### Task requirements
Restate the full listing word for word; images stay out of it.

### Provided data
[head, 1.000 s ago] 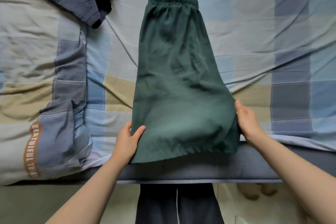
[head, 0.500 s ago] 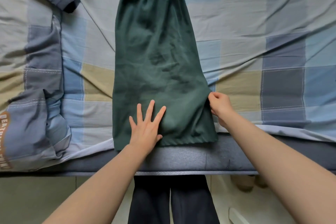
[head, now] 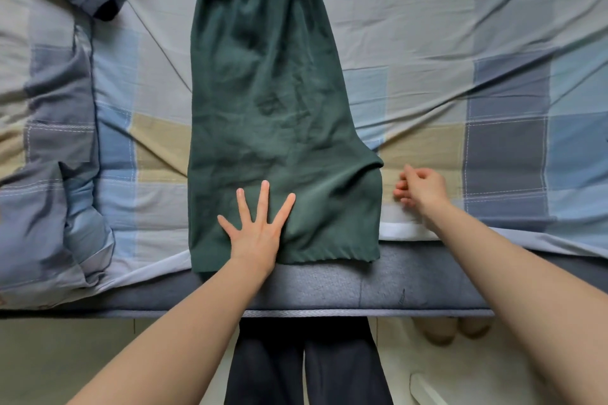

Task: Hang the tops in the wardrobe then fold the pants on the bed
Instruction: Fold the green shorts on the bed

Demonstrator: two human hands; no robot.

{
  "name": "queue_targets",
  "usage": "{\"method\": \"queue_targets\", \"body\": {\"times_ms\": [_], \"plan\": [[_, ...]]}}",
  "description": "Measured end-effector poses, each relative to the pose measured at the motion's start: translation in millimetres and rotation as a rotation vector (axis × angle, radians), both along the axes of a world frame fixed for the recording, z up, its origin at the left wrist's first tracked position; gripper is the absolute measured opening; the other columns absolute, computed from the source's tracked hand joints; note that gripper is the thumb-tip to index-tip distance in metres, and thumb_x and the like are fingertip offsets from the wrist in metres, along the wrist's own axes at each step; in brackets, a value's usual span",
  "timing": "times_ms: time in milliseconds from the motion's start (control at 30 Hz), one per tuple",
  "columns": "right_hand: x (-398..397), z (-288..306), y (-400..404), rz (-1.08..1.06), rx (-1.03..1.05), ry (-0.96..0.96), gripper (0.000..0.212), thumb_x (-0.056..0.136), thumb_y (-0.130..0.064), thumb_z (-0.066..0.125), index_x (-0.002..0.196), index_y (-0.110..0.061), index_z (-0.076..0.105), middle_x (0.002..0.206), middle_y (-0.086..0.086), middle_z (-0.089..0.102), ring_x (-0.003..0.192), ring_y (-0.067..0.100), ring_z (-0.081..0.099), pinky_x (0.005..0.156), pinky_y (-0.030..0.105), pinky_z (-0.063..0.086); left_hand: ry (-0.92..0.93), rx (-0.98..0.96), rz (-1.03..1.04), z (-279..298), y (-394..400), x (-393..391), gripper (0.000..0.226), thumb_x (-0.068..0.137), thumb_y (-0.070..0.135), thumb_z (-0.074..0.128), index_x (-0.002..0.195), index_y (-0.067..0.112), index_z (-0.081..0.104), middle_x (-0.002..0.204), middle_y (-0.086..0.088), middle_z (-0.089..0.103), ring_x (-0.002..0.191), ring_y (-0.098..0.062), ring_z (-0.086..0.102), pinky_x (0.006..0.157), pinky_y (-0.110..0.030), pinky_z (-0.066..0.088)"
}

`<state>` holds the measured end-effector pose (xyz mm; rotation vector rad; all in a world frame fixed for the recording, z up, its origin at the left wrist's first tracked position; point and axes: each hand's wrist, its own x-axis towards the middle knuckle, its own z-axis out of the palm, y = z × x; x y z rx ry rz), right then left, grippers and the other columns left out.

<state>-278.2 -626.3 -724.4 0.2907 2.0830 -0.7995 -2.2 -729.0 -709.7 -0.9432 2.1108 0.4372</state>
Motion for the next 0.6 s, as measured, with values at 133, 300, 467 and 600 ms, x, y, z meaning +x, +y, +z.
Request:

### Reply
[head, 1.000 s ago] 
[head, 0.500 s ago] 
[head, now] 

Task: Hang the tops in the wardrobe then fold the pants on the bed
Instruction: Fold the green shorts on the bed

Demonstrator: two human hands; no robot.

{
  "name": "queue_targets",
  "usage": "{\"method\": \"queue_targets\", \"body\": {\"times_ms\": [_], \"plan\": [[_, ...]]}}",
  "description": "Measured end-effector poses, each relative to the pose measured at the motion's start: translation in millimetres and rotation as a rotation vector (axis × angle, radians), both along the axes of a world frame fixed for the recording, z up, its origin at the left wrist's first tracked position; gripper is the absolute measured opening; the other columns absolute, computed from the source's tracked hand joints; note that gripper is the thumb-tip to index-tip distance in metres, and thumb_x and the like are fingertip offsets from the wrist in metres, along the wrist's own axes at each step; in brackets, a value's usual span",
  "timing": "times_ms: time in milliseconds from the motion's start (control at 30 Hz), one per tuple",
  "columns": "right_hand: x (-398..397), z (-288..306), y (-400..404), rz (-1.08..1.06), rx (-1.03..1.05), ry (-0.96..0.96), gripper (0.000..0.212), thumb_x (-0.056..0.136), thumb_y (-0.130..0.064), thumb_z (-0.066..0.125), index_x (-0.002..0.196), index_y (-0.110..0.061), index_z (-0.076..0.105), middle_x (0.002..0.206), middle_y (-0.086..0.086), middle_z (-0.089..0.102), ring_x (-0.003..0.192), ring_y (-0.067..0.100), ring_z (-0.081..0.099), pinky_x (0.005..0.156), pinky_y (-0.030..0.105), pinky_z (-0.063..0.086); left_hand: ry (-0.92..0.93), rx (-0.98..0.96), rz (-1.03..1.04), z (-279..298), y (-394..400), x (-393..391), gripper (0.000..0.226), thumb_x (-0.068..0.137), thumb_y (-0.070..0.135), thumb_z (-0.074..0.128), index_x (-0.002..0.195), index_y (-0.067..0.112), index_z (-0.081..0.104), middle_x (-0.002..0.204), middle_y (-0.086..0.088), middle_z (-0.089..0.103), ring_x (-0.002..0.191), ring_y (-0.098..0.062), ring_z (-0.086..0.102), pinky_x (0.006..0.157), pinky_y (-0.110..0.030), pinky_z (-0.066..0.088)"
}

`<state>` holds the measured end-effector pose (xyz mm; rotation vector rad; all in a world frame fixed for the recording, z up, its origin at the left wrist's first tracked position; point and axes: each hand's wrist, its own x-axis towards the middle knuckle, its own z-axis out of the palm, y = z × x; x y z rx ry rz), right then left, grippers and the other columns left out.

<state>-278.2 -626.3 -724.4 0.2907 2.0830 -0.7995 -2.2 -729.0 -709.7 -0.9432 2.1108 0.4372</state>
Motion for the next 0.6 s, as measured, with values at 133, 300, 467 and 600 ms, x, y, z meaning +x, +y, +z.
Request:

No additional response is required.